A large part of the creative process is not knowing. For me, it is a force that pulls me along through a project, this unknown I hold within myself alongside my desire to understand it. Making art teaches me to trust my intuition, to trust the word, image or feeling that for some reason interests me, to find out why it resonates within me. It is both holy fear of and comfort with mystery.

Both living life and making art have a lot to do with having faith. Faith that you already have everything you need and that what you don’t, time and the universe will gift to you. We carry our art around within ourselves, the summation of everything that has happened to us next to the things we want to know that propel us to find out, pieces we configure and reconfigure to make meaning.

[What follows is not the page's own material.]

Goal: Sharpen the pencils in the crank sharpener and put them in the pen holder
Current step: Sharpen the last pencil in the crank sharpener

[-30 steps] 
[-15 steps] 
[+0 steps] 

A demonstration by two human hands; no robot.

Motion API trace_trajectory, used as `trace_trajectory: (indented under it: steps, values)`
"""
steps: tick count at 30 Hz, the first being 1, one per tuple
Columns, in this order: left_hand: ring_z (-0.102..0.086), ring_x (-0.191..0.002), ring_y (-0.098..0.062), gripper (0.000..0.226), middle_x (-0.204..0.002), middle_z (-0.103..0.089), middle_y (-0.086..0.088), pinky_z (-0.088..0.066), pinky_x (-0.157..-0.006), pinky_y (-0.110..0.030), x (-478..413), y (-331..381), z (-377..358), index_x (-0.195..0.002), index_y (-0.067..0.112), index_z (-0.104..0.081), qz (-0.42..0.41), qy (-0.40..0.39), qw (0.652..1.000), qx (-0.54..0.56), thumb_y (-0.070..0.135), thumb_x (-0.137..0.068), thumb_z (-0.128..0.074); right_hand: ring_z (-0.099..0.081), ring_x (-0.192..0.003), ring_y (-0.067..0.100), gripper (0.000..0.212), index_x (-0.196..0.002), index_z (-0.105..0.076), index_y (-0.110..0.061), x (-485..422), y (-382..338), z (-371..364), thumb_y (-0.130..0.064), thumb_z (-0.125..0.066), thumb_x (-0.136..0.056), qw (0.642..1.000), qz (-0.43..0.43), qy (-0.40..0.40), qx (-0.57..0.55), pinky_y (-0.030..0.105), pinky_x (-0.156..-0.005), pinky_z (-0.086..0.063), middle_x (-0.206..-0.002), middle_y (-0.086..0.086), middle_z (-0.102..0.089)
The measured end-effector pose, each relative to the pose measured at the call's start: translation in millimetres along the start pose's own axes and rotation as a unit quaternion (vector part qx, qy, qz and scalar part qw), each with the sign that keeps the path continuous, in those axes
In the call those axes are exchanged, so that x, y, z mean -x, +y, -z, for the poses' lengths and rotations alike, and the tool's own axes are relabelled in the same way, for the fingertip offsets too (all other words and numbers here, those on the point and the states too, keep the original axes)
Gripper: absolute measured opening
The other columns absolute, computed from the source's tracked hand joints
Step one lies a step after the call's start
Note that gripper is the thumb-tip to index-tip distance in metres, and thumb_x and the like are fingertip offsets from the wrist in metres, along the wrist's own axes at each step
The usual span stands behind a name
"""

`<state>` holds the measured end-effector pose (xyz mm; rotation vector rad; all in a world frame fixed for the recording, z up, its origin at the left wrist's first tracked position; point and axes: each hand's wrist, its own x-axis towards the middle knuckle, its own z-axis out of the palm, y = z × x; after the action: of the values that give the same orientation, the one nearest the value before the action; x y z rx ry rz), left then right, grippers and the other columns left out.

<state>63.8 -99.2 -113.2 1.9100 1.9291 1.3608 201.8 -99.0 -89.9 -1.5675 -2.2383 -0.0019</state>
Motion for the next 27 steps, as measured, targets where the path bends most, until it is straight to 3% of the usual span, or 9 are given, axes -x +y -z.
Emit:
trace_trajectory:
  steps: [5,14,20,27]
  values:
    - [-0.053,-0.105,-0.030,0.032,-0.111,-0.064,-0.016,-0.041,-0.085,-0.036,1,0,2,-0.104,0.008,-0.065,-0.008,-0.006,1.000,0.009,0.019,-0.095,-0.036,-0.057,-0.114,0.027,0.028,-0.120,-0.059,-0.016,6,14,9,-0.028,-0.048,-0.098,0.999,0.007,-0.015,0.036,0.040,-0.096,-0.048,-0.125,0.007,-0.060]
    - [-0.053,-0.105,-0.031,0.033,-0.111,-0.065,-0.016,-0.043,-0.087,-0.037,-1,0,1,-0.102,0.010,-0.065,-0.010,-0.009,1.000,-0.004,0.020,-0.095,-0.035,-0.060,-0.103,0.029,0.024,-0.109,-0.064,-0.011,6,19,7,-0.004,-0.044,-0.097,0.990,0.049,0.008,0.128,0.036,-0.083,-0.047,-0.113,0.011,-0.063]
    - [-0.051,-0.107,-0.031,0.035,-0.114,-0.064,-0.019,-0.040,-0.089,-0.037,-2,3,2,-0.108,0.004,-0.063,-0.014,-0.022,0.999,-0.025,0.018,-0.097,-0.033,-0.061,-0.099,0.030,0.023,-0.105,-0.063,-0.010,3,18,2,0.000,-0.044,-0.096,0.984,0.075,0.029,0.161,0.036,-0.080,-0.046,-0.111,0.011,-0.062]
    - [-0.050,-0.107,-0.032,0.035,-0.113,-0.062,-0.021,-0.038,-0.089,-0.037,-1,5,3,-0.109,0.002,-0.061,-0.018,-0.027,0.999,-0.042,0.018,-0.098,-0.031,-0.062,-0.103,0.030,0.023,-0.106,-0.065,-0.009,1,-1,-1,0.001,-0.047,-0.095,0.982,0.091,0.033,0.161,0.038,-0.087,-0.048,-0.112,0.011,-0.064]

In “The Writing Life,” Annie Dillard writes it like this: “Why do you never find anything written about that idiosyncratic thought you advert to, about your fascination with something no one else understands? Because it is up to you. There is something you find interesting, for a reason hard to explain because you have never read it on any page; there you begin. You were made and set here to give voice to this, your own astonishment.”

So let us be astonished. Let us probe mystery — ours, the world’s, God’s. Let us cultivate wonder and generation and discipline and revision to draw water from the well. Let us put it in order, this world that gifts itself to us.